James 2:14-26 is the “problem” passage of the book of James where it looks like James and Paul disagree.
James and Paul appear to contradict each other because they use the same vocabulary. They both talk about faith, works and justification, and they both appeal to Abraham to support their claim.
But they use the same language in very different contexts. They are addressing different problems and answering different questions.
In Galatians, Paul addressed the question raised by the theology of the Judaizers. Must I keep the law in order to be saved? Do my outward acts of obedience gain me any favor with God? Paul strongly asserts that our works have no value in bringing us into a right relationship with God. Our outward acts of obedience can not earn us salvation.
In James, the apostle answers a different question. James asserts that after establishing a right relationship with God, works will necessarily follow because genuine saving faith changes both what we believe and how we act.
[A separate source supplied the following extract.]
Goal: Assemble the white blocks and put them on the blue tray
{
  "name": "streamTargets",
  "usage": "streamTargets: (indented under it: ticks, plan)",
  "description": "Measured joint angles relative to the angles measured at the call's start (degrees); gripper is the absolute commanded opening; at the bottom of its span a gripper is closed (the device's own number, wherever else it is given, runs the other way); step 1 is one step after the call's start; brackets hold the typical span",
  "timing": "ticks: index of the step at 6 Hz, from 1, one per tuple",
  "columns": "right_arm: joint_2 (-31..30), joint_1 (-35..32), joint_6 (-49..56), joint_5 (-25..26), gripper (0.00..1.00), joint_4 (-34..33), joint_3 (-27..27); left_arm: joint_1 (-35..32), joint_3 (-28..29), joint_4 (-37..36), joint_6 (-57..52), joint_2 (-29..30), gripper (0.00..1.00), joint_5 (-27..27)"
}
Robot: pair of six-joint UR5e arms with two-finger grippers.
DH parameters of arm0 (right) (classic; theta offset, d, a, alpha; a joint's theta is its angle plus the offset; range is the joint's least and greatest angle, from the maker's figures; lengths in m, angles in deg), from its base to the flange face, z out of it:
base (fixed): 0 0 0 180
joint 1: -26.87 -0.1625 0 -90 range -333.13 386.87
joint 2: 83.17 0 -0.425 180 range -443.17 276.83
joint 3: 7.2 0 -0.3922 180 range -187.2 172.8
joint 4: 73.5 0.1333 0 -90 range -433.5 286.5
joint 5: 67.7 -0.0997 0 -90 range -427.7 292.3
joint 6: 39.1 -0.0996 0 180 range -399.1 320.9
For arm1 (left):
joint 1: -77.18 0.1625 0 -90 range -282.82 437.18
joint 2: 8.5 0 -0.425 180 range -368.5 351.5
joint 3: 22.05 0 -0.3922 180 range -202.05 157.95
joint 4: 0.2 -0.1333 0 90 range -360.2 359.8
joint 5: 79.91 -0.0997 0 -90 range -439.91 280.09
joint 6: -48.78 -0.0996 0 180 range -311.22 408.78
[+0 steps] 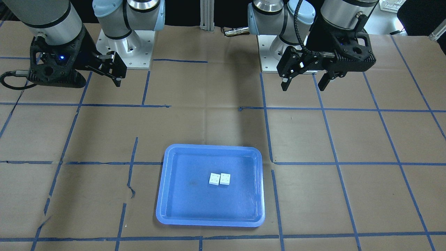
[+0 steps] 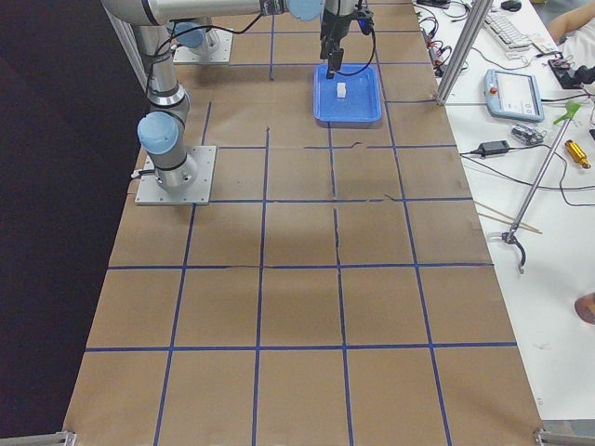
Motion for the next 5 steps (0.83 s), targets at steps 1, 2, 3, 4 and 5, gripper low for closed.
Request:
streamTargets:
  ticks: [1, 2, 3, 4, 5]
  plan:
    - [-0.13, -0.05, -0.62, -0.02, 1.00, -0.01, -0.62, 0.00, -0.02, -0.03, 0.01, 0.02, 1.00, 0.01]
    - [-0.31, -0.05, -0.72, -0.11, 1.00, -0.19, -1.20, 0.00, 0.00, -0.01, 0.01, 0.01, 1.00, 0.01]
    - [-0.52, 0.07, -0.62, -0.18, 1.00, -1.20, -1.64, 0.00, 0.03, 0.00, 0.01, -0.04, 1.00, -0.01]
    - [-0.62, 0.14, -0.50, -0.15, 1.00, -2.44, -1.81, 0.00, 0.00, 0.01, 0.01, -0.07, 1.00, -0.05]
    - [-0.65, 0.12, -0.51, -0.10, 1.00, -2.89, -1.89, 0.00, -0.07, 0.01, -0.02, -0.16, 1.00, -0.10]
James is focusing on the question: “What does real saving faith look like?” Essentially, he’s saying, I agree we are saved by faith alone. But let’s make sure you understand what faith alone really means. Let’s make sure you know the difference between pseudo-faith and genuine saving faith.
He is NOT asking the question what use is it if a person claims to have faith and still sins on occasion. The question is NOT will I ever sin again after believing the gospel? IF that’s the question, all of us are in trouble.
The question is what if I claim to have faith and nothing in my life, nothing in my attitudes, nothing in my values, nothing in the way I speak or the way I treat people or the way I respond to trials changes? What then, is that faith? James says no, that is not faith.
Discussion Questions – James 2:14-20
- Define: “the royal law” (vs 8); “law of liberty” (vs 12); judgment & mercy (vs 13)
- What does it mean to “love your neighbor”? What does it look like in daily life?
- What does 2:14 mean in the context of chapter 1-2?
- What does 2:17 mean in the context of chapter 1-2?
- What are the biggest obstacles to being merciful? How can we face them and/or overcome them as individuals? And as a church?